Work to be completed
Exclude images; transcribe the rest of the data exactly.

Data extract START

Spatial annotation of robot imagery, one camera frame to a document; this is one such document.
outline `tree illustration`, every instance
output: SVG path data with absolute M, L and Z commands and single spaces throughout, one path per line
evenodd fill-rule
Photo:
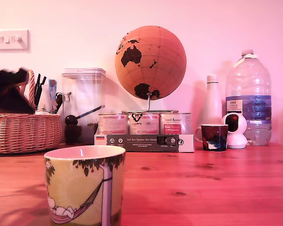
M 102 226 L 111 226 L 111 196 L 112 196 L 112 170 L 113 167 L 118 169 L 118 166 L 124 164 L 125 153 L 102 159 L 87 159 L 87 160 L 74 160 L 73 165 L 76 168 L 80 166 L 84 170 L 87 177 L 89 171 L 94 172 L 93 167 L 97 170 L 103 169 L 103 200 L 102 200 Z
M 49 158 L 45 158 L 45 166 L 46 181 L 47 184 L 50 185 L 50 177 L 52 176 L 52 174 L 55 174 L 55 168 L 51 164 Z

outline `mug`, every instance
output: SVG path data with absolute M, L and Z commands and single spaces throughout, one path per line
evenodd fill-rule
M 120 225 L 125 149 L 93 145 L 47 152 L 51 225 Z
M 226 124 L 202 124 L 201 128 L 202 140 L 195 136 L 195 139 L 202 142 L 203 149 L 207 151 L 222 152 L 227 148 L 228 125 Z

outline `water bottle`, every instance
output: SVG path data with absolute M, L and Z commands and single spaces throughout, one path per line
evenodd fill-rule
M 222 101 L 219 92 L 218 77 L 215 74 L 207 76 L 207 94 L 203 108 L 204 124 L 220 124 L 222 120 Z
M 242 52 L 226 80 L 226 111 L 242 113 L 248 145 L 266 145 L 271 137 L 271 79 L 252 49 Z

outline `bottle cap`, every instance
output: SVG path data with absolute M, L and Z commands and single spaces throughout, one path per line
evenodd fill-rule
M 216 74 L 208 75 L 208 83 L 211 83 L 211 82 L 219 82 L 218 76 Z
M 246 54 L 254 54 L 254 51 L 252 49 L 246 49 L 242 51 L 241 56 L 244 56 Z

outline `box packaging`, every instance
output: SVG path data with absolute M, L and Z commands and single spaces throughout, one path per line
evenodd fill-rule
M 95 145 L 114 145 L 127 152 L 194 152 L 194 135 L 94 135 Z

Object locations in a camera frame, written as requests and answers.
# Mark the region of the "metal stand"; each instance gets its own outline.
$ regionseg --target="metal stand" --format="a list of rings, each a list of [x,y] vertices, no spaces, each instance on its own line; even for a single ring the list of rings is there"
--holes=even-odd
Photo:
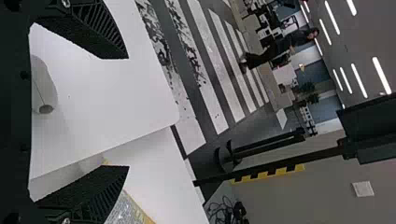
[[[341,156],[343,155],[343,147],[332,147],[329,149],[312,152],[308,154],[304,154],[302,156],[297,156],[281,161],[274,161],[270,163],[266,163],[263,165],[253,166],[244,170],[233,171],[224,175],[214,175],[203,179],[198,179],[193,181],[195,187],[202,186],[208,183],[217,183],[225,180],[242,178],[245,175],[256,175],[261,172],[272,172],[278,168],[282,167],[294,167],[296,164],[307,163],[311,161],[323,160],[331,157]]]
[[[223,173],[230,173],[242,159],[263,152],[275,150],[280,147],[290,146],[305,141],[304,128],[284,133],[275,137],[267,138],[256,143],[233,149],[232,140],[227,142],[226,147],[218,147],[215,150],[215,163]]]

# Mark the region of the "man in dark clothing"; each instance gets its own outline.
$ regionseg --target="man in dark clothing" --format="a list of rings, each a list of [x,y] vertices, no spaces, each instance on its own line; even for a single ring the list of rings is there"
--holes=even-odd
[[[247,68],[251,70],[262,65],[263,63],[268,63],[286,50],[294,52],[294,47],[304,45],[315,39],[318,35],[318,28],[312,28],[305,31],[297,30],[271,43],[267,50],[261,55],[247,52],[245,54],[246,61],[239,64],[241,70],[245,74]]]

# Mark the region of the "ceiling light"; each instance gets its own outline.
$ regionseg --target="ceiling light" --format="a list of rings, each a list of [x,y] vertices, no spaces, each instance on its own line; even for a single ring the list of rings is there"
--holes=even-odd
[[[370,184],[370,181],[352,183],[352,186],[356,192],[356,196],[358,197],[368,197],[375,195],[373,191],[373,187]]]
[[[324,2],[324,5],[326,6],[327,12],[328,12],[329,15],[330,15],[330,19],[332,20],[332,25],[334,25],[335,32],[336,32],[338,35],[340,35],[340,33],[341,33],[341,32],[340,32],[340,29],[338,28],[338,24],[337,24],[337,21],[335,21],[334,15],[332,14],[332,9],[330,8],[329,3],[328,3],[327,1],[325,1],[325,2]]]
[[[301,7],[301,10],[303,11],[303,14],[304,14],[304,17],[305,17],[306,22],[309,22],[309,19],[308,19],[308,17],[306,16],[304,7],[301,6],[301,5],[300,5],[300,7]]]
[[[377,57],[373,58],[373,63],[374,63],[376,72],[378,73],[379,78],[381,79],[382,85],[385,88],[385,92],[388,95],[391,95],[392,94],[392,90],[390,89],[390,85],[389,85],[389,83],[387,81],[387,77],[385,77],[384,71],[382,70],[381,64],[379,63],[379,60],[378,60]]]
[[[352,0],[346,0],[347,4],[349,5],[350,12],[352,13],[352,16],[356,16],[358,14],[358,10],[355,8],[355,4],[353,4]]]
[[[341,81],[340,78],[337,75],[337,72],[335,71],[335,69],[332,70],[332,72],[334,73],[335,79],[337,80],[338,86],[340,87],[340,90],[343,91],[343,85],[341,85]]]
[[[323,52],[321,51],[320,44],[319,44],[319,42],[317,41],[316,38],[315,38],[315,43],[317,43],[317,47],[319,49],[320,56],[323,56]]]
[[[352,88],[350,88],[349,81],[347,80],[347,75],[344,72],[344,69],[342,67],[340,67],[340,71],[341,71],[341,75],[343,75],[344,81],[346,83],[347,90],[349,91],[350,94],[352,94]]]
[[[306,10],[308,11],[308,13],[310,13],[311,10],[309,10],[309,6],[308,6],[308,4],[306,3],[306,1],[304,1],[304,4],[305,4],[305,7],[306,7]]]
[[[350,65],[352,67],[353,73],[355,74],[356,79],[358,80],[359,86],[361,87],[361,93],[363,93],[364,98],[368,98],[366,89],[364,89],[363,83],[361,82],[361,76],[359,76],[358,69],[354,63]]]
[[[331,45],[332,41],[330,40],[329,34],[327,33],[327,30],[326,30],[326,27],[324,26],[323,20],[320,19],[319,22],[320,22],[320,25],[322,26],[322,30],[323,30],[324,34],[326,35],[327,41]]]

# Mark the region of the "white cylindrical object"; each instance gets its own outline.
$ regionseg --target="white cylindrical object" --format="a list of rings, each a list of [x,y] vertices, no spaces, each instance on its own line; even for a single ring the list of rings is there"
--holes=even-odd
[[[37,114],[49,114],[58,104],[58,92],[46,64],[35,55],[32,65],[32,109]]]

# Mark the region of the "white tabletop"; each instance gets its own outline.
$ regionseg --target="white tabletop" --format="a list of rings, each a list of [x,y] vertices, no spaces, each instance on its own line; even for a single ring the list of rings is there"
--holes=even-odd
[[[294,78],[297,77],[291,63],[288,63],[276,70],[274,72],[274,77],[277,84],[290,85]]]
[[[130,166],[124,189],[156,223],[208,223],[169,128],[103,156],[110,165]]]
[[[30,178],[172,125],[175,100],[133,0],[106,1],[130,59],[104,61],[33,25],[31,54],[47,65],[59,104],[33,115]]]

Data extract END

Solution for this task
Spatial annotation of robot imagery, one camera frame to a document; this is one such document.
outline `tree illustration`, every instance
output: SVG path data with absolute M, L and Z commands and single spaces throughout, one path per line
evenodd fill-rule
Photo:
M 102 226 L 111 226 L 111 196 L 112 196 L 112 170 L 113 167 L 118 169 L 118 166 L 124 164 L 125 153 L 102 159 L 87 159 L 87 160 L 74 160 L 73 165 L 76 168 L 80 166 L 84 170 L 87 177 L 89 171 L 94 172 L 93 167 L 97 170 L 103 169 L 103 200 L 102 200 Z
M 49 158 L 45 158 L 45 166 L 46 181 L 47 184 L 50 185 L 50 177 L 52 176 L 52 174 L 55 174 L 55 168 L 51 164 Z

outline `mug`, every instance
output: SVG path data with absolute M, L and Z commands and single spaces throughout, one path per line
evenodd fill-rule
M 120 225 L 125 149 L 93 145 L 47 152 L 51 225 Z
M 226 124 L 202 124 L 201 128 L 202 140 L 195 136 L 195 139 L 202 142 L 203 149 L 207 151 L 222 152 L 227 148 L 228 125 Z

outline `water bottle`, every instance
output: SVG path data with absolute M, L and Z commands and single spaces throughout, one path per line
evenodd fill-rule
M 222 101 L 219 92 L 218 77 L 215 74 L 207 76 L 207 94 L 203 108 L 204 124 L 220 124 L 222 120 Z
M 242 52 L 226 80 L 226 111 L 242 113 L 248 145 L 266 145 L 271 137 L 271 79 L 252 49 Z

outline `bottle cap`, every instance
output: SVG path data with absolute M, L and Z commands and single spaces throughout, one path per line
evenodd fill-rule
M 216 74 L 208 75 L 208 83 L 211 83 L 211 82 L 219 82 L 218 76 Z
M 246 54 L 254 54 L 254 51 L 252 49 L 246 49 L 242 51 L 241 56 L 244 56 Z

outline `box packaging`, every instance
output: SVG path data with absolute M, L and Z commands and single spaces throughout, one path per line
evenodd fill-rule
M 95 145 L 114 145 L 127 152 L 194 152 L 194 135 L 94 135 Z

Object locations in a camera frame, written as requests and answers.
# Mark the region of the "metal stand"; each instance gets its own outline.
$ regionseg --target="metal stand" --format="a list of rings, each a list of [x,y] vertices, no spaces, each instance on its own line; even for a single ring the list of rings is there"
--holes=even-odd
Photo:
[[[341,156],[343,155],[343,147],[332,147],[329,149],[312,152],[308,154],[304,154],[302,156],[297,156],[281,161],[274,161],[270,163],[266,163],[263,165],[253,166],[244,170],[233,171],[224,175],[214,175],[203,179],[198,179],[193,181],[195,187],[202,186],[208,183],[217,183],[225,180],[242,178],[245,175],[256,175],[261,172],[272,172],[278,168],[282,167],[294,167],[296,164],[307,163],[311,161],[323,160],[331,157]]]
[[[223,173],[230,173],[242,159],[263,152],[275,150],[280,147],[290,146],[305,141],[304,128],[284,133],[275,137],[267,138],[256,143],[233,149],[232,140],[227,142],[226,147],[218,147],[215,150],[215,163]]]

# Mark the region of the "man in dark clothing"; each instance gets its own outline.
$ regionseg --target="man in dark clothing" --format="a list of rings, each a list of [x,y] vertices, no spaces, each instance on its own line; even for a single ring the list of rings is there"
--holes=even-odd
[[[247,68],[251,70],[262,65],[263,63],[268,63],[286,50],[294,52],[294,47],[304,45],[315,39],[318,35],[318,28],[312,28],[305,31],[297,30],[271,43],[267,50],[261,55],[247,52],[245,54],[246,61],[239,64],[241,70],[245,74]]]

# Mark the region of the "ceiling light"; each instance gets its own outline.
$ regionseg --target="ceiling light" --format="a list of rings, each a list of [x,y] vertices, no spaces, each instance on its own line; even for a single ring the list of rings is there"
--holes=even-odd
[[[370,184],[370,181],[352,183],[352,186],[356,192],[356,196],[358,197],[368,197],[375,195],[373,191],[373,187]]]
[[[324,2],[324,5],[326,6],[327,12],[328,12],[329,15],[330,15],[330,19],[332,20],[332,25],[334,25],[335,32],[336,32],[338,35],[340,35],[340,33],[341,33],[341,32],[340,32],[340,29],[338,28],[338,24],[337,24],[337,21],[335,21],[334,15],[332,14],[332,9],[330,8],[329,3],[328,3],[327,1],[325,1],[325,2]]]
[[[301,7],[301,10],[303,11],[303,14],[304,14],[304,17],[305,17],[306,22],[309,22],[309,19],[308,19],[308,17],[306,16],[304,7],[301,6],[301,5],[300,5],[300,7]]]
[[[377,57],[373,58],[373,63],[374,63],[376,72],[378,73],[379,78],[381,79],[382,85],[385,88],[385,92],[388,95],[391,95],[392,94],[392,90],[390,89],[390,85],[389,85],[389,83],[387,81],[387,77],[385,77],[384,71],[382,70],[381,64],[379,63],[379,60],[378,60]]]
[[[352,0],[346,0],[347,4],[349,5],[350,12],[352,13],[352,16],[356,16],[358,14],[358,10],[355,8],[355,4],[353,4]]]
[[[341,81],[340,78],[337,75],[337,72],[335,71],[335,69],[332,70],[332,72],[334,73],[335,79],[337,80],[338,86],[340,87],[340,90],[343,91],[343,85],[341,85]]]
[[[323,52],[321,51],[320,44],[319,44],[319,42],[317,41],[316,38],[315,38],[315,43],[317,43],[317,47],[319,49],[320,56],[323,56]]]
[[[352,88],[350,88],[349,81],[347,80],[347,75],[344,72],[344,69],[342,67],[340,67],[340,71],[341,71],[341,75],[343,75],[344,81],[346,83],[347,90],[349,91],[350,94],[352,94]]]
[[[306,10],[308,11],[308,13],[310,13],[311,10],[309,10],[309,6],[308,6],[308,4],[306,3],[306,1],[304,1],[304,4],[305,4],[305,7],[306,7]]]
[[[350,65],[352,67],[353,73],[355,74],[356,79],[358,80],[359,86],[361,87],[361,93],[363,93],[364,98],[368,98],[366,89],[364,89],[363,83],[361,82],[361,76],[359,76],[358,69],[354,63]]]
[[[331,45],[332,41],[330,40],[329,34],[327,33],[327,30],[326,30],[326,27],[324,26],[323,20],[320,19],[319,22],[320,22],[320,25],[322,26],[322,30],[323,30],[324,34],[326,35],[327,41]]]

# Mark the region of the "white cylindrical object"; each instance gets its own outline.
$ regionseg --target="white cylindrical object" --format="a list of rings, each a list of [x,y] vertices, no spaces, each instance on its own line; even for a single ring the list of rings is there"
--holes=even-odd
[[[37,114],[49,114],[58,104],[58,92],[46,64],[35,55],[32,65],[32,109]]]

# Mark the region of the "white tabletop"; each instance gets its own outline.
$ regionseg --target="white tabletop" --format="a list of rings, each a list of [x,y] vertices, no spaces, each instance on its own line; even for a single ring the list of rings is there"
--holes=even-odd
[[[294,78],[297,77],[291,63],[288,63],[276,70],[274,72],[274,77],[277,84],[290,85]]]
[[[130,166],[124,189],[156,223],[208,223],[169,128],[103,156],[110,165]]]
[[[30,178],[172,125],[175,100],[133,0],[106,1],[130,59],[104,61],[33,25],[31,54],[47,65],[59,104],[33,115]]]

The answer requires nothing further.